◆ **What you will do**
Gather, from the data below, each line in which the word "every" occurs.

◆ **Records provided**
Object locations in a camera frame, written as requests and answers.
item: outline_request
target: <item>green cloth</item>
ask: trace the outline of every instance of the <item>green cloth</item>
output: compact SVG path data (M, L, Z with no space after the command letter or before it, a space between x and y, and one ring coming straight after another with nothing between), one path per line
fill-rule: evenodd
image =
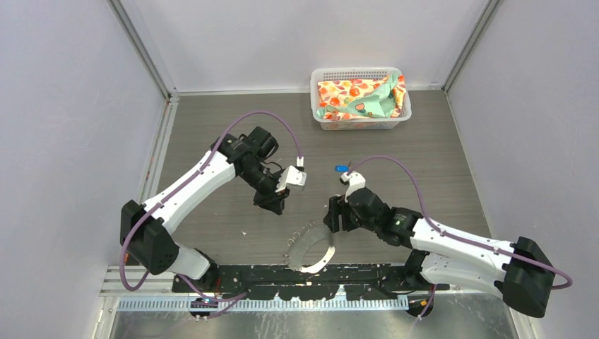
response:
M337 107L333 105L320 107L317 115L322 119L325 113L337 111L369 118L389 118L391 117L391 114L393 114L393 110L396 106L395 96L391 90L397 85L398 77L399 73L391 74L389 79L372 91L372 93L352 101L347 107ZM359 104L364 104L364 109L357 110L355 107Z

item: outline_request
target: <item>wire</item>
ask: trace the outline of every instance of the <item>wire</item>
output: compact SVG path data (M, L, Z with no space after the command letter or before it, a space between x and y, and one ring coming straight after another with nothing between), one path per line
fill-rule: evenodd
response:
M242 294L236 295L235 297L231 297L231 298L216 299L214 297L209 297L208 295L205 295L204 293L202 293L202 291L198 290L198 288L194 284L192 284L191 281L189 281L189 277L182 275L182 274L178 274L178 276L191 288L192 291L199 294L200 297L202 297L204 299L213 300L214 302L234 302L236 300L241 300L246 296L246 293L243 292Z
M408 292L399 292L399 293L397 293L397 292L393 292L393 293L394 293L395 295L408 295L408 294L410 294L410 293L414 293L414 292L416 292L416 291L417 291L417 290L411 290L411 291L408 291Z
M414 319L414 321L412 322L412 325L410 325L410 330L408 331L408 338L412 337L412 331L414 330L414 327L416 327L416 323L418 321L422 320L422 317L427 313L427 310L429 309L430 305L432 304L433 300L434 300L434 293L437 291L437 286L433 285L431 288L431 296L427 301L427 304L425 305L424 309L422 309L422 311L420 312L420 314L418 314L418 316L416 317L416 319Z
M214 157L214 155L216 154L216 152L218 151L218 148L220 147L220 144L223 143L223 139L226 137L226 135L231 131L231 129L237 125L241 120L250 117L252 115L255 114L265 114L268 116L271 116L275 119L277 119L281 124L283 124L283 126L289 131L289 134L291 135L291 138L293 139L293 142L295 143L295 147L297 149L297 157L298 158L302 158L304 157L303 153L302 153L302 149L300 148L300 143L297 140L297 137L295 136L295 134L293 133L293 131L291 130L291 127L289 127L289 125L283 120L281 119L281 117L279 117L277 114L274 114L272 112L267 112L267 111L253 111L253 112L247 112L245 114L243 114L242 116L240 116L239 118L235 119L223 132L223 134L220 135L220 137L218 138L218 140L216 141L216 143L214 144L214 148L212 149L212 151L210 152L210 154L208 155L208 158L206 158L206 161L200 166L200 168L195 171L191 176L189 176L189 178L187 178L184 182L182 182L179 186L177 186L177 188L173 189L169 194L167 194L159 203L156 203L156 205L154 205L152 208L150 208L150 210L148 210L136 223L135 225L131 228L131 231L129 231L129 233L127 234L127 236L125 237L125 240L123 241L123 246L121 248L121 255L119 257L119 275L121 278L121 283L123 284L123 286L125 287L125 289L127 289L128 291L137 291L142 284L146 281L146 278L148 277L148 274L150 273L149 271L146 271L143 276L141 277L141 279L139 280L139 282L137 283L137 285L135 286L131 286L129 284L129 282L127 281L127 278L125 276L125 255L127 253L127 248L129 247L129 244L131 243L131 240L133 239L133 236L135 235L135 233L137 232L137 230L139 230L139 228L141 227L141 225L150 217L150 215L152 215L158 208L161 208L169 199L171 199L175 194L177 194L179 191L181 191L185 186L187 186L190 182L192 182L195 178L197 178L198 175L203 174L204 169L210 164L210 161L212 160L212 158ZM185 275L181 275L179 274L179 277L181 277L186 283L187 285L196 293L198 293L201 296L204 296L203 293L201 293L201 291L199 291L190 281L189 279L185 276ZM240 299L243 299L245 297L245 293L242 293L236 297L233 298L229 298L229 299L215 299L215 298L211 298L213 299L215 302L224 302L224 301L237 301Z
M385 160L389 160L391 162L394 162L397 165L399 165L399 167L401 167L401 169L408 175L408 177L410 177L410 180L412 181L412 184L414 185L414 188L416 189L416 195L418 196L418 202L420 204L420 210L422 211L422 216L425 218L425 220L428 222L428 224L430 225L430 227L432 227L433 230L437 231L438 233L440 233L440 234L442 234L445 237L448 237L450 239L454 239L454 240L457 240L459 242L463 242L464 244L469 244L469 245L473 245L473 246L476 246L476 247L480 247L481 249L486 249L486 250L489 250L489 251L492 251L492 252L497 252L497 253L503 254L505 256L510 256L510 257L512 257L514 259L517 259L517 260L520 260L520 261L524 261L524 262L529 263L531 265L540 267L540 268L542 268L544 270L548 270L549 272L557 274L557 275L560 275L564 279L566 279L565 283L563 283L561 285L552 286L551 287L552 290L561 290L561 289L568 288L568 287L572 286L572 283L574 282L572 280L572 278L569 275L567 275L565 272L563 272L561 270L558 270L555 267L549 266L547 264L541 263L539 261L536 261L536 260L533 260L533 259L530 259L530 258L526 258L525 256L521 256L519 254L515 254L515 253L511 253L511 252L505 251L503 249L496 249L493 246L490 246L490 245L487 245L487 244L483 244L483 243L479 243L479 242L476 242L474 240L466 239L464 237L460 237L458 235L451 234L449 232L443 232L441 230L441 228L431 220L431 218L430 218L430 216L429 216L429 214L427 212L427 209L425 207L425 201L422 198L422 192L420 190L420 186L416 182L416 178L414 177L414 175L412 174L412 172L410 172L410 170L408 170L408 168L406 166L404 166L399 160L397 160L397 159L395 159L393 157L389 157L387 155L373 155L371 157L367 157L366 159L362 160L361 162L359 162L354 167L350 168L350 170L348 171L348 174L351 174L351 172L354 172L355 170L357 170L358 167L362 166L364 163L369 162L370 160L373 160L373 159L385 159ZM422 318L422 315L426 312L426 310L428 309L428 306L430 305L430 302L433 300L433 298L434 298L434 291L435 290L437 290L437 286L436 285L433 287L433 290L432 290L432 293L431 293L431 297L429 299L429 302L427 303L427 306L422 310L422 312L420 312L420 315L418 316L419 319Z

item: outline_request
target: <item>orange patterned fabric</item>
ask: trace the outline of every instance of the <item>orange patterned fabric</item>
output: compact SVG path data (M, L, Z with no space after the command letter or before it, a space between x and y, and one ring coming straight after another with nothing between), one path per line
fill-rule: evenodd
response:
M372 93L373 90L377 89L388 79L389 76L386 76L381 80L352 79L341 81L321 81L318 83L320 107L326 107L327 105L335 107L347 107L348 104L357 98L365 97ZM391 118L396 118L401 115L404 94L406 93L405 79L403 75L398 76L397 85L393 88L392 93L395 97L396 107L391 113ZM342 112L340 113L337 111L326 112L323 115L323 118L334 121L347 119L369 119L369 117L362 115Z

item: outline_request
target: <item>gray floor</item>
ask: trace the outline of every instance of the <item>gray floor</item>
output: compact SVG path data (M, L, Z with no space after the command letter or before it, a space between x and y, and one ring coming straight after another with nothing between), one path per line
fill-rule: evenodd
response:
M328 198L341 194L336 165L376 154L399 158L417 177L432 217L460 230L489 236L478 195L449 106L441 91L410 92L413 116L389 131L322 131L312 119L308 94L211 95L182 97L174 120L160 190L195 165L236 117L265 109L279 114L299 138L308 174L304 191L292 191L282 216L252 205L253 190L241 179L219 188L179 226L174 238L218 263L282 263L291 234L309 221L321 222ZM234 128L249 133L256 125L279 141L273 160L295 163L287 131L270 117L254 116ZM365 165L367 186L390 206L420 210L414 188L401 169L382 160ZM409 254L365 230L336 234L336 263L404 262ZM317 244L309 260L322 255Z

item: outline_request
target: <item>gray work surface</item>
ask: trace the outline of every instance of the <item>gray work surface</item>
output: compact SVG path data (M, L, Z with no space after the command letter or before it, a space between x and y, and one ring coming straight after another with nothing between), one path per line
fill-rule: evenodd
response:
M416 176L430 215L445 225L488 237L478 195L453 118L441 91L412 91L412 118L392 130L323 131L312 118L309 94L200 95L181 97L168 144L159 190L167 188L209 150L238 116L252 110L279 114L292 127L304 152L307 184L292 190L283 215L253 206L254 190L242 179L220 187L193 210L174 233L181 244L197 248L223 264L283 263L287 240L310 221L322 223L328 198L343 194L336 165L370 155L390 155ZM280 147L271 158L295 164L295 144L275 119L252 116L232 130L234 136L262 126ZM390 206L420 211L415 190L402 169L385 160L360 168L367 187ZM334 263L402 263L410 250L398 249L366 230L335 234ZM307 256L324 254L317 244Z
M512 339L507 306L484 294L437 295L433 312L416 323L404 311L232 312L195 322L186 312L118 311L110 338L219 339Z

◆ **Solution to the exercise**
ask: trace the outline of every instance of the <item>green cloth</item>
ask: trace the outline of every instance of the <item>wire</item>
ask: trace the outline of every instance of the <item>orange patterned fabric</item>
ask: trace the outline of every instance of the <item>gray floor</item>
ask: trace the outline of every instance of the <item>gray work surface</item>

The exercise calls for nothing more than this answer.